Work required. Look through the material below and copy exactly the lines from the line with "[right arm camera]" to the line with "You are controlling", those two lines included.

**** Source data ****

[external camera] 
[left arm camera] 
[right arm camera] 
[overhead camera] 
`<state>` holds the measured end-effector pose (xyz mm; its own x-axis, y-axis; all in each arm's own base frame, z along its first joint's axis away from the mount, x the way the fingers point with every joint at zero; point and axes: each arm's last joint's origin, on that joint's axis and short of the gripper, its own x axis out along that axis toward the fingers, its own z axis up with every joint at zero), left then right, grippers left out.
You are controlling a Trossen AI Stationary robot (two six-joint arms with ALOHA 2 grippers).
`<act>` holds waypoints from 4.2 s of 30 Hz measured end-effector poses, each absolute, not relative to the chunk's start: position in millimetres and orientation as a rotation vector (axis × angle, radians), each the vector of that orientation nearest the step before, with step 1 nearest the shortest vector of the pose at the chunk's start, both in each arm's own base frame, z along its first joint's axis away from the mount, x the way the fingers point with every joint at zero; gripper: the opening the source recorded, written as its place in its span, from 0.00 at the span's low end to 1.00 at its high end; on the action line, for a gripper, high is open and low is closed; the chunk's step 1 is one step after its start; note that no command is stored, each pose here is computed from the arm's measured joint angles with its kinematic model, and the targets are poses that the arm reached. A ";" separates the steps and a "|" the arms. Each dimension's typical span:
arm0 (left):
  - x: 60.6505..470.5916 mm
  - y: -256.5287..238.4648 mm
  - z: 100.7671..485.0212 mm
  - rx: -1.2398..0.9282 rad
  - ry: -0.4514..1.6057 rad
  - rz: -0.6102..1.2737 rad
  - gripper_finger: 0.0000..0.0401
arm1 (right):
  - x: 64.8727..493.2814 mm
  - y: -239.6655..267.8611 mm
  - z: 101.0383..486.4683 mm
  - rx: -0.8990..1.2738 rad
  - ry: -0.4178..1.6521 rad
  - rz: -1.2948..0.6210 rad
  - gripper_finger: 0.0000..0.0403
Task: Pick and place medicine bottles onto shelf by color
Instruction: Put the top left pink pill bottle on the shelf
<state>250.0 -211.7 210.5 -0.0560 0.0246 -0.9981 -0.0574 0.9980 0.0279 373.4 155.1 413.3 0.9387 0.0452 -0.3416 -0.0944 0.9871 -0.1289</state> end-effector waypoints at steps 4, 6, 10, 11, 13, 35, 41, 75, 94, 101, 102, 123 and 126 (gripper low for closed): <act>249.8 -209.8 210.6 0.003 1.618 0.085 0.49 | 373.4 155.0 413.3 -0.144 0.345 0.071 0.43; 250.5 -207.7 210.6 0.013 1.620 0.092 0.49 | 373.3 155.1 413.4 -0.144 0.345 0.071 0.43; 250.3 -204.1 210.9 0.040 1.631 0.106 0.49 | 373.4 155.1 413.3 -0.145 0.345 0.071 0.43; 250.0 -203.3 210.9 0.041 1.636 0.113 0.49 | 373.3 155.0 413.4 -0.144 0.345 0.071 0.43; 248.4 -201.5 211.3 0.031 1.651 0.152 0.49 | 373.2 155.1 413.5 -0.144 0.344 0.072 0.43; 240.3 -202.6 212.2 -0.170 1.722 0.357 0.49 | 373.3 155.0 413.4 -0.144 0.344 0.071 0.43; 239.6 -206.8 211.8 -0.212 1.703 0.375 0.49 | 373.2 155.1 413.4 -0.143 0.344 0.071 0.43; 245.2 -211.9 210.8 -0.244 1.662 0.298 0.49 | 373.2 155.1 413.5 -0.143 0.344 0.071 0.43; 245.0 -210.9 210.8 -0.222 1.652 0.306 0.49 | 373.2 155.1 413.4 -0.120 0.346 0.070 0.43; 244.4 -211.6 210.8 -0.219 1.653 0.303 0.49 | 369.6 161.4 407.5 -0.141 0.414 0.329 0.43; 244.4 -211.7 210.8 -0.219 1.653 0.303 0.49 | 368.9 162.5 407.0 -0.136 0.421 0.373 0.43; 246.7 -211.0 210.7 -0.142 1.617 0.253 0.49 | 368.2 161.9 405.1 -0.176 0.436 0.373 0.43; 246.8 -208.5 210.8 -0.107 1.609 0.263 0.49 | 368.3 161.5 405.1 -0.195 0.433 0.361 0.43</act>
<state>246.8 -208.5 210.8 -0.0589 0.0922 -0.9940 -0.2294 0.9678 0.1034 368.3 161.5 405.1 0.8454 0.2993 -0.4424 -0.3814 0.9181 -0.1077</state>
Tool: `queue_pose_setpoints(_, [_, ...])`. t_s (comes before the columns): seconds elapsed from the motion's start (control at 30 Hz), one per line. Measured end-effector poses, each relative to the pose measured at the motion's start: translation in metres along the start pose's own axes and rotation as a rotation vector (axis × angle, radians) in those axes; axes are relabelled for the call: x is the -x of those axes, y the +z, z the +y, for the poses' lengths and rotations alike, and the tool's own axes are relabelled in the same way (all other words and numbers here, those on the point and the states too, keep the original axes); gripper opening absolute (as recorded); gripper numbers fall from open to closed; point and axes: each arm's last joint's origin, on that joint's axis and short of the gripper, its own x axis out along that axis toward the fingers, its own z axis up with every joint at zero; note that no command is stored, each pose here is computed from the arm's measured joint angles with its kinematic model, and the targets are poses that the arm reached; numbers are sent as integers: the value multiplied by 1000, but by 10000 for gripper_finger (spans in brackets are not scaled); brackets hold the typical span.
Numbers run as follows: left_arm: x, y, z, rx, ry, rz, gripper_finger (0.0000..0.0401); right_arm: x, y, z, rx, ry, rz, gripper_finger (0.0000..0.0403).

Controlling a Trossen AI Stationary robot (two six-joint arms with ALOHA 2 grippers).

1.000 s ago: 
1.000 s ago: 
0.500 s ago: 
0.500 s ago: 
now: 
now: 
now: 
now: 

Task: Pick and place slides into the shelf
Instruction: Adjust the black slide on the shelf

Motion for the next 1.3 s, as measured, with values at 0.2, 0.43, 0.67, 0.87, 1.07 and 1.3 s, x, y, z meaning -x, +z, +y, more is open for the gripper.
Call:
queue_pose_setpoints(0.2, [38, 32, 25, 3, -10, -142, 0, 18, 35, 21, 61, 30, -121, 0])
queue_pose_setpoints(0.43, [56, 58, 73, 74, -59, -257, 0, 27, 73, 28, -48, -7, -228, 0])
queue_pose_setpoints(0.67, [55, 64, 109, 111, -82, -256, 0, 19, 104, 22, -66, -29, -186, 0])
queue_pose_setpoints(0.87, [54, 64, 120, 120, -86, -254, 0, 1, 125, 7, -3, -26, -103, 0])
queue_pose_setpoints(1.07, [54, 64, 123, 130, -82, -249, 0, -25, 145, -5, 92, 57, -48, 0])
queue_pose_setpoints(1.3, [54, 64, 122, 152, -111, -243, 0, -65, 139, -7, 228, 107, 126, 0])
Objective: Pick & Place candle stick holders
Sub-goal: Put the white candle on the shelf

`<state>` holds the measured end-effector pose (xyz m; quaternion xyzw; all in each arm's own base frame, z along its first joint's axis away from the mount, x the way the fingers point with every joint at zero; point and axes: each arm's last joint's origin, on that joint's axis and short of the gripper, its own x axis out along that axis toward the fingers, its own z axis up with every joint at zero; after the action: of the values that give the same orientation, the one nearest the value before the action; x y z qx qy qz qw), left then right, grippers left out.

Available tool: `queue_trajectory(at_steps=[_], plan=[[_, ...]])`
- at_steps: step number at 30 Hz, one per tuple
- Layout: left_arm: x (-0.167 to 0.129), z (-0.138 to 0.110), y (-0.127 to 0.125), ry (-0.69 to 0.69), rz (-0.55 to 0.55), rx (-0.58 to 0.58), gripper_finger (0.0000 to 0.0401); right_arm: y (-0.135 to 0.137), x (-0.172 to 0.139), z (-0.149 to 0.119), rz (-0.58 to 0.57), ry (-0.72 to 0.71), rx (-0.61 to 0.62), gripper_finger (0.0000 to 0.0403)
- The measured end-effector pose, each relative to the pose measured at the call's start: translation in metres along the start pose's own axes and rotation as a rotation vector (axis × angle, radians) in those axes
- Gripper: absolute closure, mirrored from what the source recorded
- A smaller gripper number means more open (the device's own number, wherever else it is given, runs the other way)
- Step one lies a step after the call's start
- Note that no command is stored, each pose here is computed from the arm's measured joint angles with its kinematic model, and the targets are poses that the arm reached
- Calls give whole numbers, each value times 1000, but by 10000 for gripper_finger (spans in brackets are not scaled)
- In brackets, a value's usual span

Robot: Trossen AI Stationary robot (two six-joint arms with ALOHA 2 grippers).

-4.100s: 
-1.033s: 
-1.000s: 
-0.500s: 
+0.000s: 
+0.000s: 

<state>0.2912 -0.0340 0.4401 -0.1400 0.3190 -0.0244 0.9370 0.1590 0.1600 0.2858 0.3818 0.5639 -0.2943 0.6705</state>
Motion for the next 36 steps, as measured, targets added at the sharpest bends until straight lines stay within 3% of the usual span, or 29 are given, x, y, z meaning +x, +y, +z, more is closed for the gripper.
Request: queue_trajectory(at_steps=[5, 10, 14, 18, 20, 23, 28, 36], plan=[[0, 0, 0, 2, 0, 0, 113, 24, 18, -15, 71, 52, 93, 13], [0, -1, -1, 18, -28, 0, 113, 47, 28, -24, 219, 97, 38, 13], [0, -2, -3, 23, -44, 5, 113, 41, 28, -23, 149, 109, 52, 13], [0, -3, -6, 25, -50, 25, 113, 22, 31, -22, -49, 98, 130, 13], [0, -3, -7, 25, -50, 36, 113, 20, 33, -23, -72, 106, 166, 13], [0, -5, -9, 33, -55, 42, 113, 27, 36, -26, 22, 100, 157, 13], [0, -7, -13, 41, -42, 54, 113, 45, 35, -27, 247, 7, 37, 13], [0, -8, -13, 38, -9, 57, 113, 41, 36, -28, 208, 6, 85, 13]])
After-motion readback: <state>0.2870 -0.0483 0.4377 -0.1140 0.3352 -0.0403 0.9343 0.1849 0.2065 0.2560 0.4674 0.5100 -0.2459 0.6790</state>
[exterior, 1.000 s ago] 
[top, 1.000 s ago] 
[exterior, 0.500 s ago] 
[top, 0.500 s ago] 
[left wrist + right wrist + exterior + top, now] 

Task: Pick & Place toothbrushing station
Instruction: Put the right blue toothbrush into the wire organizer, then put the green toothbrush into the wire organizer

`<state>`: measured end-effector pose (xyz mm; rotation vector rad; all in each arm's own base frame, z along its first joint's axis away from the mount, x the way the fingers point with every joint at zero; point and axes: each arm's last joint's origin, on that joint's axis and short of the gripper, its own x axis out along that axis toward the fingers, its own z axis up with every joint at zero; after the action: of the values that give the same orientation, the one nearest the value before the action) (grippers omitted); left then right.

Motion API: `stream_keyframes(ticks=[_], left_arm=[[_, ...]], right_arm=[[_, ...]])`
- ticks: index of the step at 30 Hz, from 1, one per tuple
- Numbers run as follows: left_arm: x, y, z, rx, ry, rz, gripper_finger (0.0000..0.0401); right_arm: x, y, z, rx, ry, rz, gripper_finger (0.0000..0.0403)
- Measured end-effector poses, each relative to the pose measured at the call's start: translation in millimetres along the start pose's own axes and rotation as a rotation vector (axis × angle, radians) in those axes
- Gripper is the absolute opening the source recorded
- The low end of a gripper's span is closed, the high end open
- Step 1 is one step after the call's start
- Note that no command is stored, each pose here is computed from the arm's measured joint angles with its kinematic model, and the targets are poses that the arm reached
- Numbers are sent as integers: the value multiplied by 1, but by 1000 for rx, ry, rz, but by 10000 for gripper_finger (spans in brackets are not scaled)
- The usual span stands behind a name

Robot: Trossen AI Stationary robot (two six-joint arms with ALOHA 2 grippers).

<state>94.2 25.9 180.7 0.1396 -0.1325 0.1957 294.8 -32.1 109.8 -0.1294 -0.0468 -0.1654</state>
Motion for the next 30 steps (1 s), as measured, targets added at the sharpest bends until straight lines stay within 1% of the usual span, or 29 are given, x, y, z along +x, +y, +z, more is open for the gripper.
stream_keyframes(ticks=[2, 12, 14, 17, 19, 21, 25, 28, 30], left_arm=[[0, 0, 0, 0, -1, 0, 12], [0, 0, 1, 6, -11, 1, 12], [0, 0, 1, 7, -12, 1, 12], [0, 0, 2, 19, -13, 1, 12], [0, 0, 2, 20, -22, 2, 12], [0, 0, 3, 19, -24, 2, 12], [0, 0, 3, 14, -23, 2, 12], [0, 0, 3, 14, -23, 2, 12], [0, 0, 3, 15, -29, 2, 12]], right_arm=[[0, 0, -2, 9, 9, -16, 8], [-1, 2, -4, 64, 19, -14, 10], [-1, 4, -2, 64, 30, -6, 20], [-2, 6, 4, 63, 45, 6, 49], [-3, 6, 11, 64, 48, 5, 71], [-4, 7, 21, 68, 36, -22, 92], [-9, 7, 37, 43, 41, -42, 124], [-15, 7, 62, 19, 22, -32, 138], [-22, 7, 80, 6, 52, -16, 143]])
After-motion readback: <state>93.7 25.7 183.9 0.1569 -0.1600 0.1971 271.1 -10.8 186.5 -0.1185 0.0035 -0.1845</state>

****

Answer to this problem.
[right arm camera] 
[overhead camera] 
`<state>` holds the measured end-effector pose (xyz mm; its own x-axis, y-axis; all in each arm's own base frame, z along its first joint's axis away from the mount, x the way the fingers point with every joint at zero; point and axes: each arm's last joint's origin, on that joint's axis and short of the gripper, its own x axis out along that axis toward the fingers, its own z axis up with every joint at zero), left then right, grippers left out.
You are controlling a Trossen AI Stationary robot (two six-joint arms with ALOHA 2 grippers).

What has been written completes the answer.